__Your goal__
Print the data exactly. Omit the pictures.

__Input data__
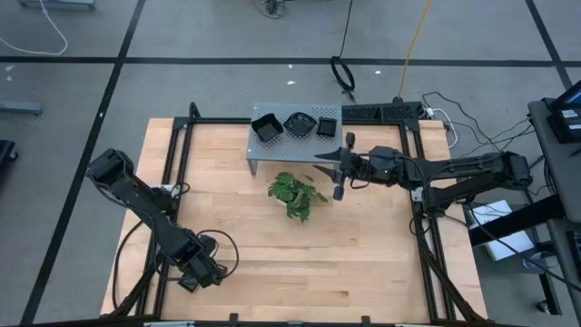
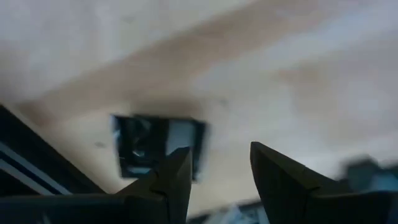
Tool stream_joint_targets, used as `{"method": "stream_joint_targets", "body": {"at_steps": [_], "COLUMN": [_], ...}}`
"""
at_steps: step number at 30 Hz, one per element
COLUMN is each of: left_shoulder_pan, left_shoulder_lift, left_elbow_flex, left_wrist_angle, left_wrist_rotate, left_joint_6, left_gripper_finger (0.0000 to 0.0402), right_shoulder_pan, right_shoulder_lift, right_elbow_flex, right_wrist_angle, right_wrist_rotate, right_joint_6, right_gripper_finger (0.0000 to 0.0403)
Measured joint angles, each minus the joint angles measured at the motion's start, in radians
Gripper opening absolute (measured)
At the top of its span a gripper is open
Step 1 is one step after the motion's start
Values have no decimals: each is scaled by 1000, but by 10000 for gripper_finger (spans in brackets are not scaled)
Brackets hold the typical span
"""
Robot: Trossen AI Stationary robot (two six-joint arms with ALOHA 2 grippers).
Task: Pick & Place Mini shaped plates
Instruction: Stack the square plate on top of the stacked square plates on the shelf
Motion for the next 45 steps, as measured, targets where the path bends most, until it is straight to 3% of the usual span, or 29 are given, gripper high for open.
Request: {"method": "stream_joint_targets", "body": {"at_steps": [6, 17, 25, 32, 36, 42, 45], "left_shoulder_pan": [-14, -58, -76, -56, -33, 6, 31], "left_shoulder_lift": [0, 13, 127, 176, 179, 179, 182], "left_elbow_flex": [-89, -99, -97, -93, -94, -85, -59], "left_wrist_angle": [21, 110, 243, 259, 268, 294, 288], "left_wrist_rotate": [56, 68, 125, 165, 182, 179, 162], "left_joint_6": [-13, -75, -120, -106, -71, -7, 41], "left_gripper_finger": [168, 168, 168, 165, 128, 23, 12], "right_shoulder_pan": [0, 0, 0, 0, 0, 0, 0], "right_shoulder_lift": [0, 0, 0, 0, 0, 0, 0], "right_elbow_flex": [0, 0, 0, 0, 0, 0, 0], "right_wrist_angle": [0, 0, -3, -13, -14, -25, -24], "right_wrist_rotate": [1, 2, 3, 3, 3, 3, 3], "right_joint_6": [0, 0, 3, -5, -7, -5, -5], "right_gripper_finger": [111, 111, 110, 110, 110, 110, 109]}}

__Exercise output__
Tool stream_joint_targets, used as `{"method": "stream_joint_targets", "body": {"at_steps": [_], "COLUMN": [_], ...}}`
"""
at_steps: step number at 30 Hz, one per element
COLUMN is each of: left_shoulder_pan, left_shoulder_lift, left_elbow_flex, left_wrist_angle, left_wrist_rotate, left_joint_6, left_gripper_finger (0.0000 to 0.0402), right_shoulder_pan, right_shoulder_lift, right_elbow_flex, right_wrist_angle, right_wrist_rotate, right_joint_6, right_gripper_finger (0.0000 to 0.0403)
Measured joint angles, each minus the joint angles measured at the motion's start, in radians
Gripper opening absolute (measured)
At the top of its span a gripper is open
Step 1 is one step after the motion's start
Values have no decimals: each is scaled by 1000, but by 10000 for gripper_finger (spans in brackets are not scaled)
Brackets hold the typical span
"""
Robot: Trossen AI Stationary robot (two six-joint arms with ALOHA 2 grippers).
Task: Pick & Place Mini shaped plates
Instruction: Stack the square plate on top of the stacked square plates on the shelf
Motion for the next 45 steps, as measured, targets where the path bends most, until it is straight to 3% of the usual span, or 29 are given, gripper high for open.
Request: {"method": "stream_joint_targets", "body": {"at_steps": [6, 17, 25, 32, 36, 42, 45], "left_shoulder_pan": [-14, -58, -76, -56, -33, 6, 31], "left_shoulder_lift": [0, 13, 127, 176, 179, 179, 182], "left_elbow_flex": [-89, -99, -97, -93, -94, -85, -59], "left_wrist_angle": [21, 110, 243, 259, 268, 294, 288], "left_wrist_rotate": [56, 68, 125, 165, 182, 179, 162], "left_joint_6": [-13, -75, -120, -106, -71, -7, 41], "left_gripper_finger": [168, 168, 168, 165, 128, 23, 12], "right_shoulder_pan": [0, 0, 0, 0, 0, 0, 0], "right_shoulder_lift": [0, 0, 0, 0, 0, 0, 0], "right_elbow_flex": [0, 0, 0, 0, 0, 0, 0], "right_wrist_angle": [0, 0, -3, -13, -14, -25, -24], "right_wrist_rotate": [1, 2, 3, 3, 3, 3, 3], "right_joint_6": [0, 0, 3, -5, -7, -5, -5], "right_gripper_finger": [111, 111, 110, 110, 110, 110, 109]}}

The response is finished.